Netflix knows what you want to watch. LinkedIn has no idea what you need to read.

When you open Netflix, you see shows tailored to your taste. Thrillers if you love thrillers. Documentaries if that's your thing. The algorithm works for you because Netflix makes money when you enjoy what you watch.

LinkedIn works the opposite way. It doesn't care whether a post helps your career. It only cares whether a post makes you stop scrolling. Engagement bait, controversial hot takes, emotional stories: the algorithm pushes whatever gets clicks, not whatever makes you better at your job.

That's why your LinkedIn feed is a mess. You didn't curate it. The algorithm did. And the algorithm has different goals than you.

What a curated LinkedIn feed actually looks like

Imagine opening LinkedIn and seeing only:

Posts from the 15 industry experts who consistently share real insights. Updates from the 10 prospects you're trying to build relationships with. Content from 5 peers who challenge your thinking and push you to grow.

No ads. No viral posts from strangers. No "suggested" content. No engagement bait. Just 30 people whose posts are worth your time, every single day.

That's what a curated feed looks like. And it changes how you use LinkedIn entirely.

Instead of spending 45 minutes scrolling to find 2 posts worth reading, you spend 10 minutes engaging with content that actually matters. Every session is focused. Every interaction is intentional.

Why curation beats the algorithm

The algorithm guesses. Curation decides. LinkedIn's algorithm uses your past behavior to predict what you want to see. But your past behavior includes every accidental click, every polite like, every post you lingered on out of curiosity, not interest. The predictions are noisy, and they get noisier over time.

Curation is the opposite. You choose exactly who shows up. The signal-to-noise ratio goes from maybe 10% useful content to 100%.

The algorithm changes. Your curation doesn't. LinkedIn updates its algorithm regularly. The content in your feed shifts without warning. What worked last month might not work next month. A curated list of people stays consistent. You control it, not LinkedIn.

The algorithm serves LinkedIn. Curation serves you. LinkedIn's goal is maximizing your time on the platform. Your goal is maximizing your results in minimum time. These goals are fundamentally opposed. Curation resolves the conflict by putting you in charge.

How to curate your LinkedIn feed like a watchlist

1. Build your list of "must-follow" people

Sit down and write a list of 20 to 30 people whose LinkedIn posts consistently make you smarter, more informed, or more connected. These might be:

Industry leaders who share data and case studies, not motivational quotes. Potential clients or partners whose updates give you reasons to engage. Peers whose work you respect and who push your thinking forward.
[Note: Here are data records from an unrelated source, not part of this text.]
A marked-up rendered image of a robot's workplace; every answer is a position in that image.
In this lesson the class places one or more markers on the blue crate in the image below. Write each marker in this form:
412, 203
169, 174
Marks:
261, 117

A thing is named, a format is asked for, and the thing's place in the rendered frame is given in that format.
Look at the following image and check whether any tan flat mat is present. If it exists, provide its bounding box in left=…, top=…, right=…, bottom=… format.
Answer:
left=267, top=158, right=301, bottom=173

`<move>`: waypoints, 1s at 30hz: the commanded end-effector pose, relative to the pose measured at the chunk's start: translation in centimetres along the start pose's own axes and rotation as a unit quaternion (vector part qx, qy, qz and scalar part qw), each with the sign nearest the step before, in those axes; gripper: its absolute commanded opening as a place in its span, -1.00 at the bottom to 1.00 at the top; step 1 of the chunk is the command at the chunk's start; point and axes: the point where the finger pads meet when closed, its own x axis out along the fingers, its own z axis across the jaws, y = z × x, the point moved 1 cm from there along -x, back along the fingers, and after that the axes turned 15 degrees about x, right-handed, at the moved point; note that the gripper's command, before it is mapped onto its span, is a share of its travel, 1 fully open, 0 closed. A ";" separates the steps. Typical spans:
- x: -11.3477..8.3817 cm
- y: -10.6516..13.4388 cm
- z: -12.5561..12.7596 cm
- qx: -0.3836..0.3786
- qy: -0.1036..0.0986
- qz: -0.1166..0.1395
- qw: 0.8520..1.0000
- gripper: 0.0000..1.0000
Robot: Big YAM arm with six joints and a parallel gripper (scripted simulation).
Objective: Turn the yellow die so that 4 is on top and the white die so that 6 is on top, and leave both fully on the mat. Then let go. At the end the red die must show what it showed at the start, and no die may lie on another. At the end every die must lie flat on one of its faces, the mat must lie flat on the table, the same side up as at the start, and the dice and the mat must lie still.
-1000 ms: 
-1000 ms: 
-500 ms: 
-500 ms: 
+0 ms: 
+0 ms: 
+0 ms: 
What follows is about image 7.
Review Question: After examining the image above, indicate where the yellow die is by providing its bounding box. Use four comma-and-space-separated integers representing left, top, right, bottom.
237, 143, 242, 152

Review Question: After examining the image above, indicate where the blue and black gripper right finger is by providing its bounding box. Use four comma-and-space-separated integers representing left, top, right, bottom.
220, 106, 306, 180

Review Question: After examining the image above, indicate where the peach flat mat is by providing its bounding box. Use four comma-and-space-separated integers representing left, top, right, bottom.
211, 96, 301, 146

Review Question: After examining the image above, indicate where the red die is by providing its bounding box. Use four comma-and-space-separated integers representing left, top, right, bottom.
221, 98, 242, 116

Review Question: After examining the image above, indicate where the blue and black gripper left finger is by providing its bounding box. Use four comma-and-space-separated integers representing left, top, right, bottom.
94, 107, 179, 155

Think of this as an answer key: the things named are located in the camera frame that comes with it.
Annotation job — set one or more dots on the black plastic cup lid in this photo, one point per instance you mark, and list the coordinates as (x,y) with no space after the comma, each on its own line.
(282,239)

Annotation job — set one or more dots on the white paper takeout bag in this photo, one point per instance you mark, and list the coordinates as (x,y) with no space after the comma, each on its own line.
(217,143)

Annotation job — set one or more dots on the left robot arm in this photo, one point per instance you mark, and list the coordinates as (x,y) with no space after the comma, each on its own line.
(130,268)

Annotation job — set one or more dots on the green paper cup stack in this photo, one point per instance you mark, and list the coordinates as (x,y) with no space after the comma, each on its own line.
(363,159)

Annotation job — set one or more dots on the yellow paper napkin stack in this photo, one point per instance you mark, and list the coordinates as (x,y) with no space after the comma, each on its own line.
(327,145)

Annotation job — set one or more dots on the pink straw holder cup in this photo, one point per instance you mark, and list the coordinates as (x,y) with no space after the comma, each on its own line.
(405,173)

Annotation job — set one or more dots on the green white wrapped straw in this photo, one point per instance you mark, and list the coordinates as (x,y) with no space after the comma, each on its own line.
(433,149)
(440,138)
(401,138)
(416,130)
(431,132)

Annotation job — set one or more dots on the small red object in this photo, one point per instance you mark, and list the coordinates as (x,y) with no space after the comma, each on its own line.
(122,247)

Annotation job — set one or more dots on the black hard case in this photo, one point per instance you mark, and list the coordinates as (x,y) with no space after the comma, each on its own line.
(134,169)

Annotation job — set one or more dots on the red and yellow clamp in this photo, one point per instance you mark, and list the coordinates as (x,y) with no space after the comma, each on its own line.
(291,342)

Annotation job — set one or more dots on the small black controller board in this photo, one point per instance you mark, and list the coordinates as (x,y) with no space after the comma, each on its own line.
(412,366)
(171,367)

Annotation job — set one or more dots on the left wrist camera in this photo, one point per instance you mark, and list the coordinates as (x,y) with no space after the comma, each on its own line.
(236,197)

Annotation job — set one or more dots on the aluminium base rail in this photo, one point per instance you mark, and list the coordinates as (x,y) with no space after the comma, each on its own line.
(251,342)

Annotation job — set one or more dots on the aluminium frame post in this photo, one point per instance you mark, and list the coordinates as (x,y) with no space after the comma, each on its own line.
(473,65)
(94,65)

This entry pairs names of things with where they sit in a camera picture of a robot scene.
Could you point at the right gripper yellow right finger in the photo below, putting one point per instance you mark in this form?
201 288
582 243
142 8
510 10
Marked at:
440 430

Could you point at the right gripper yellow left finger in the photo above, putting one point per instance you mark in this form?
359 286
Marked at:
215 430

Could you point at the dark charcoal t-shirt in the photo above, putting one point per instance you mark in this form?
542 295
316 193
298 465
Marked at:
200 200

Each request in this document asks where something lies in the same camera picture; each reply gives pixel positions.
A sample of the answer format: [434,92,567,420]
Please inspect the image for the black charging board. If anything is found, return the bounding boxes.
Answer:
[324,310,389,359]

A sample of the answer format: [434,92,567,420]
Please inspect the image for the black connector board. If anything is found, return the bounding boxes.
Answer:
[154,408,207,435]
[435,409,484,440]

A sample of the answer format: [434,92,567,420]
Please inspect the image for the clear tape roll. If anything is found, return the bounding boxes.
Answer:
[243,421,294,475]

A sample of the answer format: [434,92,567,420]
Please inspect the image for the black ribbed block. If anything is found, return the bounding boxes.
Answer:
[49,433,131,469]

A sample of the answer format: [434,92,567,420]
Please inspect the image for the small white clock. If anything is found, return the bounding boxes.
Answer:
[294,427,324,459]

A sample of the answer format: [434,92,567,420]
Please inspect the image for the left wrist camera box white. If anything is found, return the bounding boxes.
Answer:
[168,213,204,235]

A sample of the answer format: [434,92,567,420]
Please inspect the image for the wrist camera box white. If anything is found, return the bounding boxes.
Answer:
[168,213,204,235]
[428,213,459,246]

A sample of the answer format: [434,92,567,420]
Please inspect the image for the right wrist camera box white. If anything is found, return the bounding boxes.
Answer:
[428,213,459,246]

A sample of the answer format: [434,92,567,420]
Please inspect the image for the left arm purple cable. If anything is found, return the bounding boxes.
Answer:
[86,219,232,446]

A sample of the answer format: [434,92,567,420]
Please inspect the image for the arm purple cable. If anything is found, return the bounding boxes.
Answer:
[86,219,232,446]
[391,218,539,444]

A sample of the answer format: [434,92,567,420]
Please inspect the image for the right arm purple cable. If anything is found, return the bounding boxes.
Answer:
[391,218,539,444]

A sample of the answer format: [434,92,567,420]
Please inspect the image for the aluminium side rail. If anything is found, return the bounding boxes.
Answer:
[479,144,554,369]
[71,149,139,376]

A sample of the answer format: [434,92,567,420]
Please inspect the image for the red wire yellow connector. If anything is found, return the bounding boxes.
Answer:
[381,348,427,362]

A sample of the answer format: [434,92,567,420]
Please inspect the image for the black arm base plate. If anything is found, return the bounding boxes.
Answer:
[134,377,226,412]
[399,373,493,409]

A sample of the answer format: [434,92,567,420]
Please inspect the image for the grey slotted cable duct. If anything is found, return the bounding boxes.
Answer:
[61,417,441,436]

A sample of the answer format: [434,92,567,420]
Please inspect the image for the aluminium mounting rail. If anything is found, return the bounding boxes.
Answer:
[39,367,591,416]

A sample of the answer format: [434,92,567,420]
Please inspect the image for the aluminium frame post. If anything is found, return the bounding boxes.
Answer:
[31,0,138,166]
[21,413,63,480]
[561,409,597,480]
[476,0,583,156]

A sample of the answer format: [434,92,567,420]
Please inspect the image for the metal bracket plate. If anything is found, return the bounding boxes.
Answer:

If you can't think of 20 people, that's a sign. You've been consuming random content instead of building intentional relationships.

2. Organize them by purpose

Not everyone serves the same role. Group your list:

Learning: People who make you better at your craft.

Networking: Prospects, clients, or collaborators you want to build relationships with.

Inspiration: People whose work or approach motivates you.

This grouping helps you prioritize. On a busy day, you might only check your networking list. On a slower day, you browse all three.

3. Engage with your curated list first

When you open LinkedIn, go directly to your curated list, not the default feed. Read the latest posts from your selected people. Leave thoughtful comments. Respond to their updates. Build real visibility with the people who matter.

Only after you've engaged with your list should you (optionally) check the main feed. You'll find you rarely need to.

4. Review and update monthly

Your goals change. People's content quality changes. Once a month, review your list. Remove anyone who isn't adding value. Add new voices you've discovered. Keep the list tight and relevant.

MyFeedIn makes curation effortless

You can curate your feed manually: bookmarking profiles, visiting them one by one, scrolling through their posts. It works, but it's tedious.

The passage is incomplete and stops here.